— THE PROBLEM —
Only an exact repetition is needed: the lines from the start of the listing below through the line that contains "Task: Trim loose", pictures omitted.

** SOURCE MATERIAL follows **

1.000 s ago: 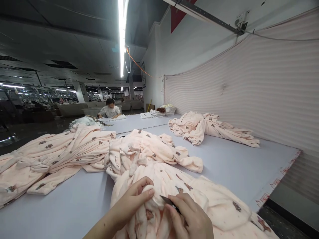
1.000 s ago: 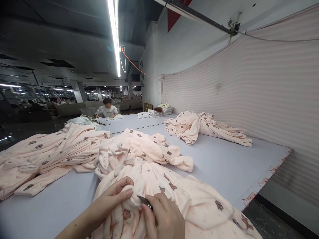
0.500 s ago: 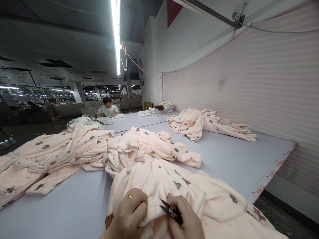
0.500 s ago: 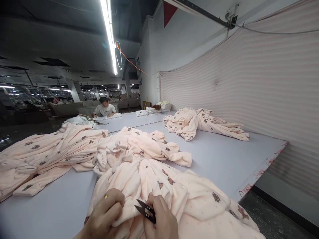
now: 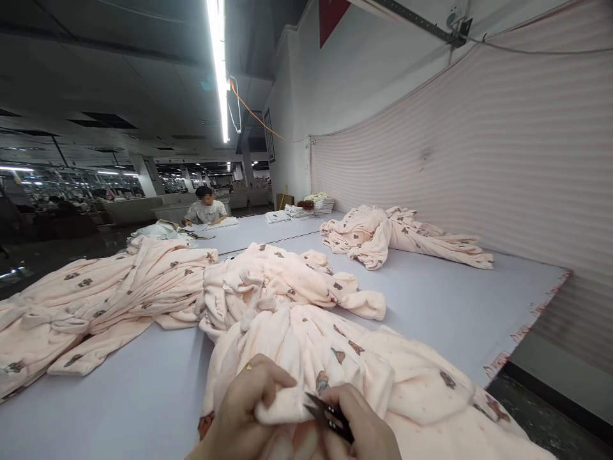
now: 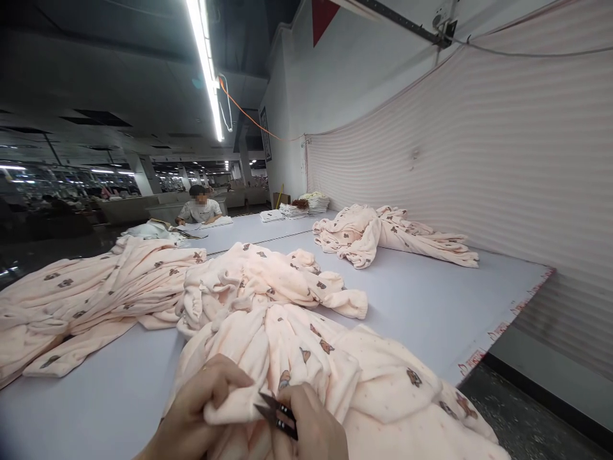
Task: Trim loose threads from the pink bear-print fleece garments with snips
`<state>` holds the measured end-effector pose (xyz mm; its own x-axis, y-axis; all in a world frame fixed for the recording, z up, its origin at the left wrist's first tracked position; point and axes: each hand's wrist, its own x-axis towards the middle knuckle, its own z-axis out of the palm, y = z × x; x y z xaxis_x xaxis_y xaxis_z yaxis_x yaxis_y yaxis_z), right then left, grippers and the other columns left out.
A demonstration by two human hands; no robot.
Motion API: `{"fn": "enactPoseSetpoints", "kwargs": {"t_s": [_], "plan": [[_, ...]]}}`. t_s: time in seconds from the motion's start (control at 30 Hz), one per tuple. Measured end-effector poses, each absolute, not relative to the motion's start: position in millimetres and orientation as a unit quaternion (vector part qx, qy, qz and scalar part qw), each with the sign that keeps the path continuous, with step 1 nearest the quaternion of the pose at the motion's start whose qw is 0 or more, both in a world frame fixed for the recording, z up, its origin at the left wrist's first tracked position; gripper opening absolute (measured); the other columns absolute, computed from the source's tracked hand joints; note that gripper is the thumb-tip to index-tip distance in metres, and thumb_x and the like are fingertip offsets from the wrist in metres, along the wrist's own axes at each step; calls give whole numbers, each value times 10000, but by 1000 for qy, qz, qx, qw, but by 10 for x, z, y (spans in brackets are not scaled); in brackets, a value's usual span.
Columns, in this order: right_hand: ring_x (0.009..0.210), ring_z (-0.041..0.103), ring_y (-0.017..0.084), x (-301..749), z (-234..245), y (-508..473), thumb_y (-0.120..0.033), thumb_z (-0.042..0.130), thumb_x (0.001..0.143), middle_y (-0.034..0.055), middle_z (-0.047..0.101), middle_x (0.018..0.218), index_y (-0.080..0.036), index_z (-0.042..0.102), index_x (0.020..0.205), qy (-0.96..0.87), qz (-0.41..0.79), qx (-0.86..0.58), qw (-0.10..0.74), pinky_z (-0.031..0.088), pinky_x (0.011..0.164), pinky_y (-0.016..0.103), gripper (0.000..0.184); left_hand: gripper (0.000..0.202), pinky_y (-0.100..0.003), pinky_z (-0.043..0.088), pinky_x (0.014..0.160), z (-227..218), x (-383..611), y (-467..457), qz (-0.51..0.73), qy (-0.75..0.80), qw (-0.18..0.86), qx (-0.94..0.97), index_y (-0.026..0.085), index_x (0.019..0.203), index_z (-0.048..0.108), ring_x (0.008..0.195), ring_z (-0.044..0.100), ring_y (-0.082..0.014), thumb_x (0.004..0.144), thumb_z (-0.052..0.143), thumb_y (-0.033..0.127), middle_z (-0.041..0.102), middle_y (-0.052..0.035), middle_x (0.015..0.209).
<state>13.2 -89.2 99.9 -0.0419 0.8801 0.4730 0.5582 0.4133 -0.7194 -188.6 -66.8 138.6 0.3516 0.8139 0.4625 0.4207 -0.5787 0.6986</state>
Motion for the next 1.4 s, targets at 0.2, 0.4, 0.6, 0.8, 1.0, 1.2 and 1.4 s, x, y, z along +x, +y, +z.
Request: {"fn": "enactPoseSetpoints", "kwargs": {"t_s": [0.2, 0.4, 0.6, 0.8, 1.0, 1.2, 1.4], "plan": [[658, 609, 150, 70, 1095, -752, -191, 507, 804, -42, 616, 715, -251, 534, 778, -684, 200, -528, 463, 451, 592, 225, 71, 396, -315, 396, 918, 1731, -1942, -583, 336, 517, 475, 628, 275, 1196, 568, 1046, 537, -234, 884, 444, 484, 627, -5, 1066], [806, 644, 192, 124, 1094, -798, -323, 557, 866, 2, 665, 934, -312, 611, 1081, -734, 161, -457, 475, 489, 680, 263, 222, 427, -364, 313, 1063, 1774, -1939, -584, 337, 489, 511, 621, 280, 1240, 564, 1256, 432, -266, 886, 443, 488, 580, 12, 1297], [787, 653, 191, 80, 1102, -788, -341, 519, 890, -6, 676, 894, -309, 640, 1026, -737, 157, -464, 466, 490, 659, 263, 185, 457, -352, 224, 1130, 1728, -1899, -574, 337, 468, 494, 651, 281, 1307, 514, 1382, 275, -238, 897, 434, 467, 459, 28, 1447], [784, 641, 188, 138, 1139, -755, -398, 474, 918, 7, 668, 832, -282, 687, 906, -687, 230, -483, 492, 470, 689, 257, 243, 425, -340, 394, 960, 1774, -1945, -506, 322, 498, 431, 680, 255, 1233, 540, 1160, 510, -254, 888, 418, 473, 599, -29, 1247], [904, 619, 220, 376, 1042, -694, -503, 550, 842, 23, 691, 927, -241, 640, 919, -536, 331, -526, 572, 452, 793, 265, 287, 296, -301, 395, 679, 2128, -2242, -420, 183, 622, 137, 749, 201, 694, 585, 748, 598, -230, 816, 510, 460, 624, -14, 694], [763, 589, 155, 292, 1057, -703, -506, 512, 874, -32, 615, 777, -247, 570, 932, -520, 374, -485, 596, 452, 705, 209, 272, 160, -330, 405, 688, 1705, -1495, -651, 47, 513, 105, 850, 238, 863, 653, 801, 605, -265, 768, 567, 334, 671, -68, 806], [862, 622, 211, 374, 803, -707, -513, 526, 841, -2, 672, 936, -261, 568, 955, -567, 270, -569, 530, 453, 758, 276, 281, 198, -331, 416, 920, 1799, -2027, -390, 265, 446, 278, 808, 220, 929, 593, 1076, 532, -240, 812, 447, 284, 615, -62, 1093]]}}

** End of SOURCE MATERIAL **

— TASK OUTPUT —
1.000 s ago: 
1.000 s ago: 
0.500 s ago: 
0.500 s ago: 
now: 
now: 
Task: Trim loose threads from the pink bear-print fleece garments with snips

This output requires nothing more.